Changes at April 29, 2023 as compared to January 28, 2023 were primarily due to the following:
• cash decreased $33.6 million primarily due to the payment of fiscal 2023 performance incentive plan awards, the timing of payments related to trade and non-trade payables, less cash generated from operations, and the investments made in property and equipment in the first quarter of 2024;
• trade and other receivables increased primarily due to higher credit card receivables as at April 29, 2023 as compared to as at January 28,2023;
• inventories decreased by $3.2 million due to reduced advanced merchandise deliveries as supply chain conditions improved;
• the increase of $4.1 million in prepaid expenses and other assets is primarily due to the timing of payments related to in-cloud hosting service contracts;
• property and equipment & intangible assets decreased by $0.8 million.
...During the first quarter of 2024, $3.5 million was invested primarily on new stores, store renovations and head office hardware and software investments.
..Depreciation and amortization of $3.3 million and a net impairment of $0.3 million on property and equipment and intangible assets were recognized in the first quarter of 2024 ($3.9 million of depreciation and amortization and a net impairment of $1.2 million on property and equipment and intangible assets were recognized in the first quarter of 2023);
• right-of-use assets represent the right-to-use the retail stores and certain equipment over their lease terms. Right-of-use assets increased by a net $8.5 million primarily due to leases signed during the first quarter of 2024.

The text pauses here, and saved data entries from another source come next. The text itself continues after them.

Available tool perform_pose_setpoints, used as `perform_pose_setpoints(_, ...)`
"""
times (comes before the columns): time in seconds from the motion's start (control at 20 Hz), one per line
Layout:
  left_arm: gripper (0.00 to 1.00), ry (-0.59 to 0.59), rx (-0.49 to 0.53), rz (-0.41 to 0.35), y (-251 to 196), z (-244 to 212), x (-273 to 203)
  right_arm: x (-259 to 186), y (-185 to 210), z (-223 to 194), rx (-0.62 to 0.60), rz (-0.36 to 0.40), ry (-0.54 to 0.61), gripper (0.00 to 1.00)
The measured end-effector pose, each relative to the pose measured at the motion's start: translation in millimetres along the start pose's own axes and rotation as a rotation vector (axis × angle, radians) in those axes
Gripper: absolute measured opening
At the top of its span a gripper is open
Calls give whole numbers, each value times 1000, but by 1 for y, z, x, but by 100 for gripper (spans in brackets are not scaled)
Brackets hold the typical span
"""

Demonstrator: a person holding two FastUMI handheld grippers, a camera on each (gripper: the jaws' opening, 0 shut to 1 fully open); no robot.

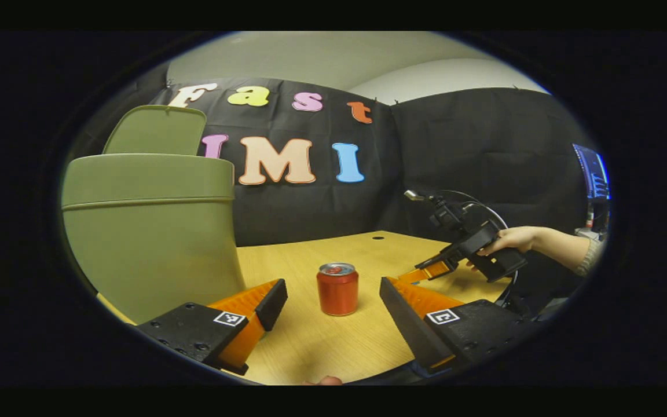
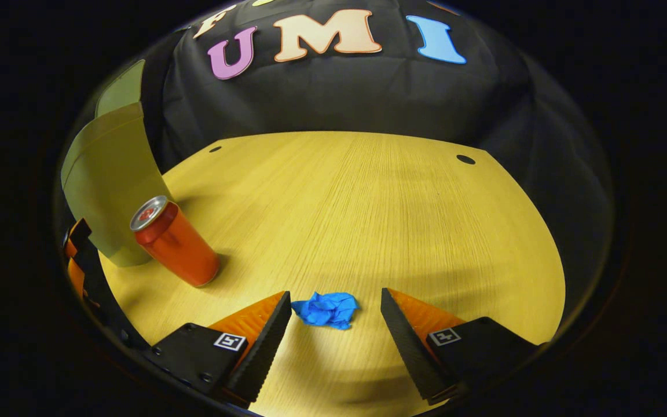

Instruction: Press the lid of the desktop garbage bin to open it, pick up the crumpled paper on the desktop and throw it into the bin, then pick up the pop can on the desktop and drop it into the bin, and finally close the garbage bin lid.

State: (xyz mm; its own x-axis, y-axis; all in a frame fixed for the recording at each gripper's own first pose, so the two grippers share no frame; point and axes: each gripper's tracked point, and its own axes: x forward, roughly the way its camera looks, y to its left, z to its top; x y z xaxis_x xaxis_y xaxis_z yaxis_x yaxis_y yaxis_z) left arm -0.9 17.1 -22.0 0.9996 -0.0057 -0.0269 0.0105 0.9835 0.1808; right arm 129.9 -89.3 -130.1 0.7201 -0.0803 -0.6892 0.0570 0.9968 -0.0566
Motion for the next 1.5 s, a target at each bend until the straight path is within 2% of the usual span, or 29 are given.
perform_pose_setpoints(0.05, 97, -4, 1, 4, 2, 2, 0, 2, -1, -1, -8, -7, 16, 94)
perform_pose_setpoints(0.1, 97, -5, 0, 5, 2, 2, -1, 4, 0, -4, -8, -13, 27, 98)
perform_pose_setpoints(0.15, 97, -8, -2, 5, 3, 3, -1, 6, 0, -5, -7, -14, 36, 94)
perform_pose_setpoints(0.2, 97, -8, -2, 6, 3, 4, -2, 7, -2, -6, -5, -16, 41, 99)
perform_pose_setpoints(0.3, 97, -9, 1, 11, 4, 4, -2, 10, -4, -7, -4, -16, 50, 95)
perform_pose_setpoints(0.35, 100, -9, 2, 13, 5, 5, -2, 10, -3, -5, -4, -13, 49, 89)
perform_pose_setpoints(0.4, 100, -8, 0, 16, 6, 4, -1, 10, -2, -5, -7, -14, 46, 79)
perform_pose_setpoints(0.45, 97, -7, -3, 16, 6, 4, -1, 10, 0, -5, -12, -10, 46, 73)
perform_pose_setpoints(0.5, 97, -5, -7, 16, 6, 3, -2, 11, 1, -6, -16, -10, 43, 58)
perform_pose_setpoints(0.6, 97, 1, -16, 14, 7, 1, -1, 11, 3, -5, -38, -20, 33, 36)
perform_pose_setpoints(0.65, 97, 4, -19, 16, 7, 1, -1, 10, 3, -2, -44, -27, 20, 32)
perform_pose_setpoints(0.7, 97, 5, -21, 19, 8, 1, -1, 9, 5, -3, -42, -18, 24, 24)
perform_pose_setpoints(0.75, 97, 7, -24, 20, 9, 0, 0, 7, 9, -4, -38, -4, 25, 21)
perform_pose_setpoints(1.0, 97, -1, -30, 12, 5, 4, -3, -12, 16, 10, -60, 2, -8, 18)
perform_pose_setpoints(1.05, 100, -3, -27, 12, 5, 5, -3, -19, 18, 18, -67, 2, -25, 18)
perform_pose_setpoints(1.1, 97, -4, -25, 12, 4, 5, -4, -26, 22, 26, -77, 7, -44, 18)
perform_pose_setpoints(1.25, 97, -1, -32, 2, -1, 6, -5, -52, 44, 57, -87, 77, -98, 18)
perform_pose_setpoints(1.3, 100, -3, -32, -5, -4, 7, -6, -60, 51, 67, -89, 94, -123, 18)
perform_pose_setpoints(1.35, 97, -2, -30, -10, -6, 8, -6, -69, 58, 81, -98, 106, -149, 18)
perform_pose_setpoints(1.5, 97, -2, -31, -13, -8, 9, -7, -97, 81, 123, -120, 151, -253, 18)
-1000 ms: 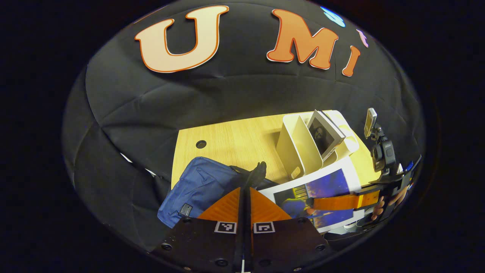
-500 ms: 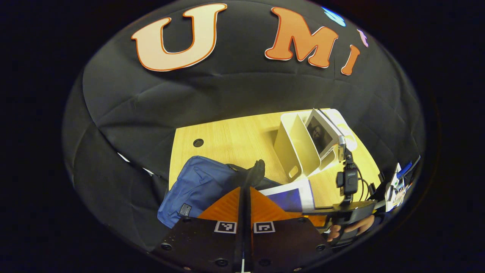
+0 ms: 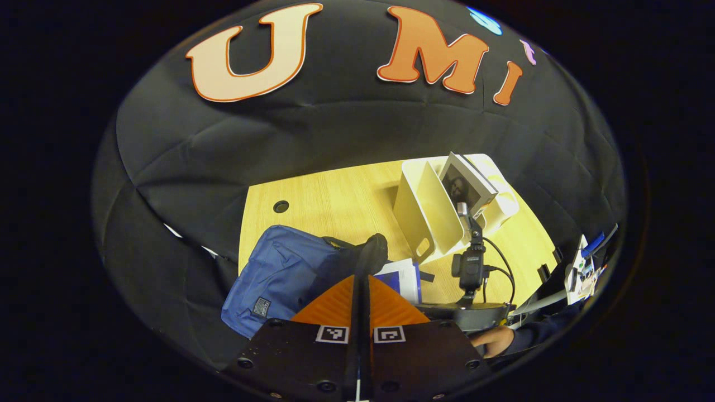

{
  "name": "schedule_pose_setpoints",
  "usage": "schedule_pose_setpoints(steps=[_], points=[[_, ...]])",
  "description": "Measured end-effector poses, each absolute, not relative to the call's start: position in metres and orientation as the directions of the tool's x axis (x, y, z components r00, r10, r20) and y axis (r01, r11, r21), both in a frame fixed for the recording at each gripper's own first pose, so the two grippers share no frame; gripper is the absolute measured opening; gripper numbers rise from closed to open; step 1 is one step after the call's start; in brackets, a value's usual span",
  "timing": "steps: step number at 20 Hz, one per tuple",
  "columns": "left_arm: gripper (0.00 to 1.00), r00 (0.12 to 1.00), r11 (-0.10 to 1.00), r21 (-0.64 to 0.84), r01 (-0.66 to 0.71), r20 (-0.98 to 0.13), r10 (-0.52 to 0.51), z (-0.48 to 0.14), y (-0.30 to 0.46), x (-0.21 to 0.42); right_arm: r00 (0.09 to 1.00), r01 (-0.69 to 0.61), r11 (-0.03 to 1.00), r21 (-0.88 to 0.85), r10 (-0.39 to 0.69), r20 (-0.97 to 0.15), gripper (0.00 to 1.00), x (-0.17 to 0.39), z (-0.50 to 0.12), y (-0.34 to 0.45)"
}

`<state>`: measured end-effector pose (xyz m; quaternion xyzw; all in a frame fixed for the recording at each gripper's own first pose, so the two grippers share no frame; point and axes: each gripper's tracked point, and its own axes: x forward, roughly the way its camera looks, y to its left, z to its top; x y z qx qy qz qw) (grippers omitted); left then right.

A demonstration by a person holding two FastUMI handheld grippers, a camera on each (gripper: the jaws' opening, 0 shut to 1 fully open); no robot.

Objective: Open the schoolbag, grab two books from the bookshelf and put them into the schoolbag.

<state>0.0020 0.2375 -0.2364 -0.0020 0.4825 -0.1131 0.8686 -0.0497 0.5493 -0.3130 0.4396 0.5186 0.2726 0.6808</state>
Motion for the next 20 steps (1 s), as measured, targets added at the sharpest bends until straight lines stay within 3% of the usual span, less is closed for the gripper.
schedule_pose_setpoints(steps=[5,6,7,10,11,12,18,20], points=[[0.02,0.496,0.966,-0.111,0.232,-0.841,-0.216,-0.244,0.222,-0.004,0.306,0.121,0.410,0.904,0.851,-0.427,0.40,-0.056,-0.318,0.568],[0.07,0.496,0.966,-0.105,0.237,-0.842,-0.213,-0.244,0.221,-0.004,0.308,0.118,0.411,0.904,0.850,-0.427,0.40,-0.056,-0.319,0.570],[0.02,0.495,0.965,-0.108,0.237,-0.842,-0.216,-0.244,0.221,-0.005,0.302,0.113,0.411,0.905,0.853,-0.425,0.40,-0.057,-0.320,0.571],[0.02,0.487,0.960,-0.111,0.256,-0.843,-0.227,-0.246,0.217,-0.008,0.286,0.102,0.416,0.903,0.858,-0.427,0.40,-0.060,-0.325,0.580],[0.02,0.484,0.957,-0.110,0.268,-0.844,-0.232,-0.246,0.214,-0.008,0.271,0.102,0.414,0.905,0.863,-0.425,0.51,-0.063,-0.326,0.583],[0.02,0.479,0.955,-0.104,0.277,-0.847,-0.231,-0.248,0.212,-0.009,0.265,0.103,0.413,0.905,0.865,-0.425,0.41,-0.064,-0.327,0.586],[0.02,0.475,0.954,-0.088,0.287,-0.852,-0.221,-0.251,0.210,-0.011,0.202,0.111,0.405,0.907,0.885,-0.420,0.43,-0.069,-0.330,0.605],[0.02,0.485,0.962,-0.099,0.256,-0.847,-0.217,-0.251,0.220,-0.005,0.187,0.121,0.452,0.884,0.864,-0.468,0.46,-0.069,-0.337,0.600]])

Depreciation and amortization of $7.8 million was recognized in the first quarter of 2024 ($5.8 million in the first quarter of 2023). No impairment charges were recognized in the first quarter of 2024 and 2023;
• pension asset increased by $1.3 million due to an actuarial gain recognized in other comprehensive income in the first quarter of 2024. On May 19, 2023, the Company’s Board of Directors has approved the dissolution of the defined benefit pension plan (“Plan”). The effective date of the windup for the Plan is June 30, 2024. See Notes 6 and 20 of the unaudited condensed consolidated interim financial statements for the first quarter of 2024;
• deferred tax assets arise primarily due to temporary differences and operating losses carried forward relating to the Canadian operations as a result of management’s assessment that the Company has the ability to generate future profitable operations and that it is probable that future taxable profits will be available to utilize the tax benefits;
• trade and other payables decreased by $27.4 million due to the timing of payments related to trade and non-trade payables and personnel-related liabilities (including performance incentive plan awards), partially offset by an increase in the refund liability related to sales returns associated with the increase in sales during the first quarter of 2024;
• deferred revenue decreased by $1.3 million due to the timing of gift card redemptions. Deferred revenue consists of unredeemed gift cards, loyalty points and awards granted under customer loyalty programs;
• income taxes payable consists primarily of estimated net tax liabilities of a foreign subsidiary. The decrease of $0.5 million in income taxes payable is due to payments made by a foreign subsidiary;
• lease liabilities represent the present value of the Company’s obligations to make lease payments for its store and equipment leases.
During the first quarter of 2024, lease liabilities increased by lease additions of $16.4 million and interest expense of $1.6 million, offset by payments of $8.9 million and lease terminations of $0.1 million.